The plaintiffs, however, allege that the Blue association is controlled by its members, who use it to engage in “illegal market division.” The customer suit says the association also limits the amount of insurance business insurers can do under non-Blue brands. The suit also alleges that the Blue agreements result in “inflated premiums.”

“You have less competition in a market, so prices are higher,” said William Isaacson, an attorney with Boies, Schiller & Flexner LLP, which represents the customer plaintiffs. “That’s one of the basics of antitrust law.”

The plaintiffs have “some surprisingly strong claims,” said Mark Hall, a professor at Wake Forest University School of Law. “It’s sort of antitrust law 101 that direct competitors can’t agree to divvy up their territory.”

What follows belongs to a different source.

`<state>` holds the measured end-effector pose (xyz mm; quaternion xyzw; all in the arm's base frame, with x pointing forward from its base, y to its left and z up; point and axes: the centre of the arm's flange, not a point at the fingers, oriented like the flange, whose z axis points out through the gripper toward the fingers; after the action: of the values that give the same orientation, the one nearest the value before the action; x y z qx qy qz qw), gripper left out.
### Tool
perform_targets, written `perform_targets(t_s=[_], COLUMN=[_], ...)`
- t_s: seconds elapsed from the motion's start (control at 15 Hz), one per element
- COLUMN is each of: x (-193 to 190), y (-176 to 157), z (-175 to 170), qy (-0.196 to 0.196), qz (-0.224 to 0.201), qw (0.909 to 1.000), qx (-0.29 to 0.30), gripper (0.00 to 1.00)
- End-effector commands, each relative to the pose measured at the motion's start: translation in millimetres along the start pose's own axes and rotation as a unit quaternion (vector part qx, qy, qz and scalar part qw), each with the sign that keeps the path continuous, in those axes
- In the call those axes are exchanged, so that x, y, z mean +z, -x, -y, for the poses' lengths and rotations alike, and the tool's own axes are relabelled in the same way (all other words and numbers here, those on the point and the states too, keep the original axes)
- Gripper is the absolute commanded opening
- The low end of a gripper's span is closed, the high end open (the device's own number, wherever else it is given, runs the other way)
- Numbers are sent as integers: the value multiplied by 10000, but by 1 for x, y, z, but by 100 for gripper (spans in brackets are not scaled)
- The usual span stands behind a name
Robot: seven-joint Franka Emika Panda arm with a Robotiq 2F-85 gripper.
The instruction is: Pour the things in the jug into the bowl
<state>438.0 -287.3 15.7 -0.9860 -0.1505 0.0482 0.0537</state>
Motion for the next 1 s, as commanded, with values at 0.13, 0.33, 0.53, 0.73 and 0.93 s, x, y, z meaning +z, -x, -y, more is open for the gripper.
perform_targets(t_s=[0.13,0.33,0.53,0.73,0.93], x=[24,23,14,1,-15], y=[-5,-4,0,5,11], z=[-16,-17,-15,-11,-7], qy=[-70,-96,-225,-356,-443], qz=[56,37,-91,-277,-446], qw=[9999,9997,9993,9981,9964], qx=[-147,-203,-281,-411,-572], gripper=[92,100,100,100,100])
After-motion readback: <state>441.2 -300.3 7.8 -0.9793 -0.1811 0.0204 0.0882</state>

http://www.wsj.com/articles/antitrust-lawsuits-target-blue-cross-and-blu…

Although this lawsuit is basically over whether or not the Blue Cross Blue Shield Association and its 37 licensees are functioning as an illegal cartel, its significance for those of us interested in health care reform is much deeper. Even the best of the private insurers can become corrupted when they operate under the rules of the free marketplace, which is quite a contrast to the rules under which a public program such as Medicare operates, or should operate.

This is not to say that government bureaucrats are never corrupt. Rather the point is that, whereas corrupt bureaucrats would be ferreted out and prosecuted for their illegal acts, the business world thrives on manipulating markets to serve their own interests. A government bureaucrat whose function it is to help citizens obtain and finance their health care is guided by an ethic that places the patient first, whereas an intermediary that creates a business entity designed to manage the money that flows within the health care system functions under an amoral business ethic.

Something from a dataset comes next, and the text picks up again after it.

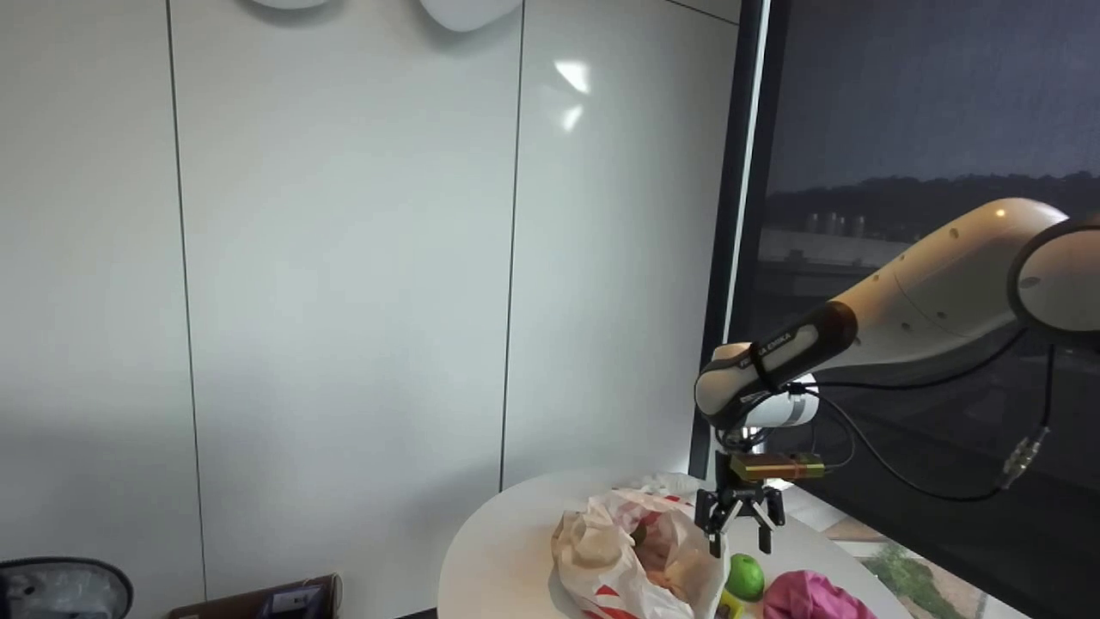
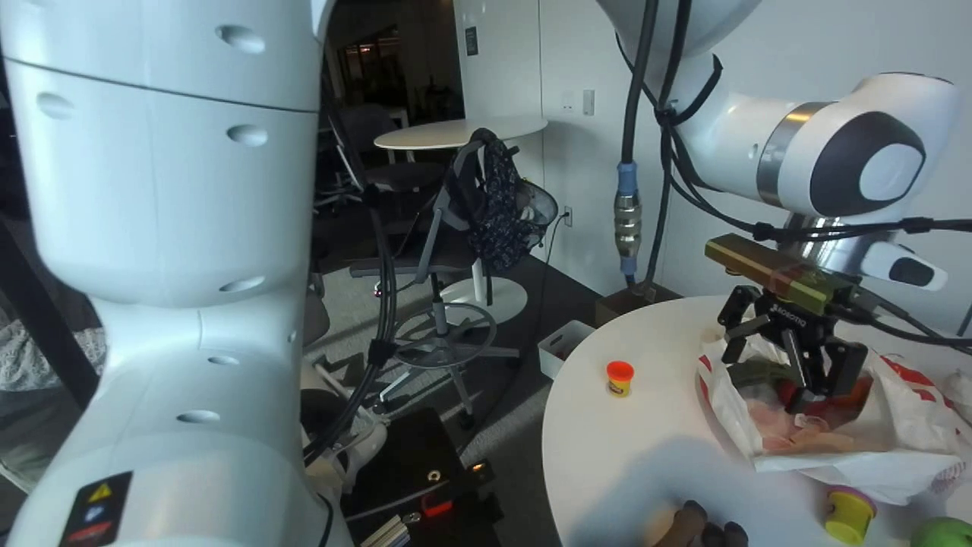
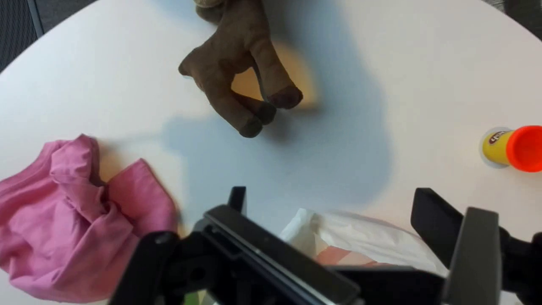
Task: Remove some items from the plastic bag and put it on the table
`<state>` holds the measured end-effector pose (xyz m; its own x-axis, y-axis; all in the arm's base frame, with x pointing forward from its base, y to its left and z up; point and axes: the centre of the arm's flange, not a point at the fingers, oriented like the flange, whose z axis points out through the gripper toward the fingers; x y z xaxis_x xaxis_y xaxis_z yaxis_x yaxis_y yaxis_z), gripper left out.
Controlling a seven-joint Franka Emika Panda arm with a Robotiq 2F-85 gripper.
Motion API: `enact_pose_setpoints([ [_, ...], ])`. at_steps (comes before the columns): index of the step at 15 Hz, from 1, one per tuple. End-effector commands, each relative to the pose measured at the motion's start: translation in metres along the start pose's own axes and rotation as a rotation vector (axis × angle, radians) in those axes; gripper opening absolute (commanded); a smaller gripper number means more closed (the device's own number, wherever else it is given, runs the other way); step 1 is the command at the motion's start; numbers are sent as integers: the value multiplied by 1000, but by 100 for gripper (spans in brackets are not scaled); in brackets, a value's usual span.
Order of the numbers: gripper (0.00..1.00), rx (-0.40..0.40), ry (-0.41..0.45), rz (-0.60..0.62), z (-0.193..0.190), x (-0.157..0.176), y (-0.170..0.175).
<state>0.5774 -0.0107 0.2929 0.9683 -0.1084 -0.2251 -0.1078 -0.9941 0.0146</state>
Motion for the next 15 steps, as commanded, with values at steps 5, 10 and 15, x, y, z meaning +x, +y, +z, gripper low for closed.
enact_pose_setpoints([
  [5, 100, 4, 89, -183, 47, 40, -51],
  [10, 100, -6, 89, -180, 54, 55, -41],
  [15, 100, -64, 148, -205, 68, 100, -25],
])
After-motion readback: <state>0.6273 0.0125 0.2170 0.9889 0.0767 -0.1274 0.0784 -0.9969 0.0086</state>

The executives of the Blue Cross Blue Shield entities are not crooks. But look at the largest one of all – Anthem Blue Cross. Read any of its annual reports and the emphasis is primarily on enhancing investor value. Though most Blue Cross Blue Shield plans are nonprofit, they adopt the same innovations as the for-profits that are trying to gain an advantage in the competitive markets. In California, it is difficult to see any differences between the innovative leader – for-profit Anthem Blue Cross – and nonprofit Blue Shield of California that has adopted the same business innovations.

What about Medicare? The traditional Medicare program is subject to abuses by the health care providers – abuses which occur with private plans as well – but these abuses are prosecuted in the public sector whereas the private sector seems to consider them to be business as usual.

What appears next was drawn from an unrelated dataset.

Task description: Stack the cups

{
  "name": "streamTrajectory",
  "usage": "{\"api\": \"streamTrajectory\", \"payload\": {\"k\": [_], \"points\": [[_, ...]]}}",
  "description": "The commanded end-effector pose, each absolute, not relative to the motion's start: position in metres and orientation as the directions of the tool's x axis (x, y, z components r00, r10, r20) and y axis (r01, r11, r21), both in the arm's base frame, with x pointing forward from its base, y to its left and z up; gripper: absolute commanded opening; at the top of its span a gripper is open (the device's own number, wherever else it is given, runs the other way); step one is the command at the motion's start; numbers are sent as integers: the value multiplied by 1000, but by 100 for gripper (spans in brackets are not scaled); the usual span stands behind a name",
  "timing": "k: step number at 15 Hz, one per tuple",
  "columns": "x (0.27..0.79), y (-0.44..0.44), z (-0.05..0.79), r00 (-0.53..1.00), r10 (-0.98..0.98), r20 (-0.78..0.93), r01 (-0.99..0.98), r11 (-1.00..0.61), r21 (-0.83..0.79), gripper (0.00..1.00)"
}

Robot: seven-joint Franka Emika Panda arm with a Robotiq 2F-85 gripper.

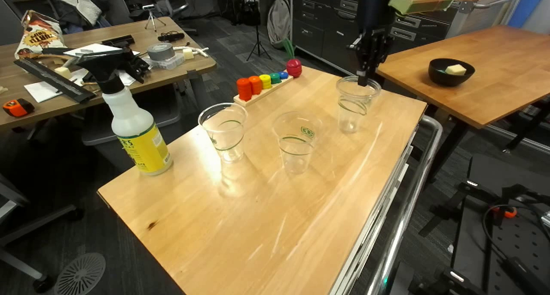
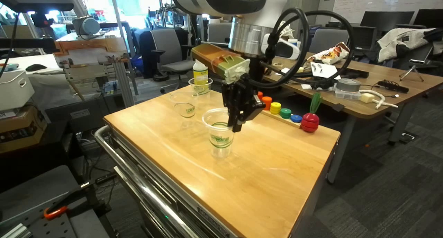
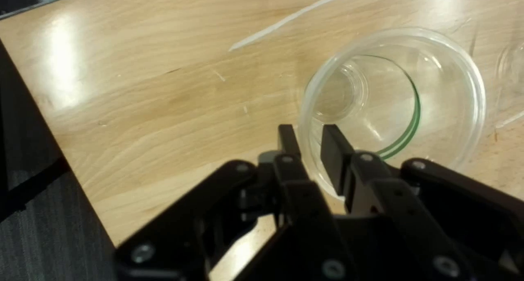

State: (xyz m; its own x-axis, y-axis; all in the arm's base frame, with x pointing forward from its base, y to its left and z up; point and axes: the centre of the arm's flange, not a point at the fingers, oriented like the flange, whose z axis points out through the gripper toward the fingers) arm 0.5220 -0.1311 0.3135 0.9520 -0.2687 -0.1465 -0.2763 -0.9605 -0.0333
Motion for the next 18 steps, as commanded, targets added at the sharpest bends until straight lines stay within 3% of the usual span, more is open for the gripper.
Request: {"api": "streamTrajectory", "payload": {"k": [1,8,13,18], "points": [[521,-132,319,958,-256,-128,-265,-963,-58,2],[513,-140,325,950,-283,-129,-283,-959,17,6],[519,-160,412,946,-318,-61,-321,-946,-39,4],[518,-140,515,974,-224,-11,-223,-959,-175,4]]}}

An example is the approach to current outrageous drug prices. Public programs such as Medicaid and the VA demand fair pricing in contrast to the modest marketplace discounts that protect the excessive profits of not only the pharmaceutical firms but also the intermediary pharmacy benefit managers. The latter is good business whereas the former is good governance. There is a difference.

Yet there is a serious problem that has crept into our Medicare program, and that is the expanding privatization of Medicare through the private Medicare Advantage plans. We have recited repeatedly the abuses of this industry stemming largely from their adherence to “good business practices” – behavior that covertly shortchanges the taxpayers who finance Medicare while enhancing profits for their passive investors.

It will be interesting to see if the courts determine the prohibition of geographic overlapping of the Blue Cross Blue Shield trademarks to be anticompetitive behavior. But do we really care? If we were to establish one uniform public program that covered everyone, this issue goes away.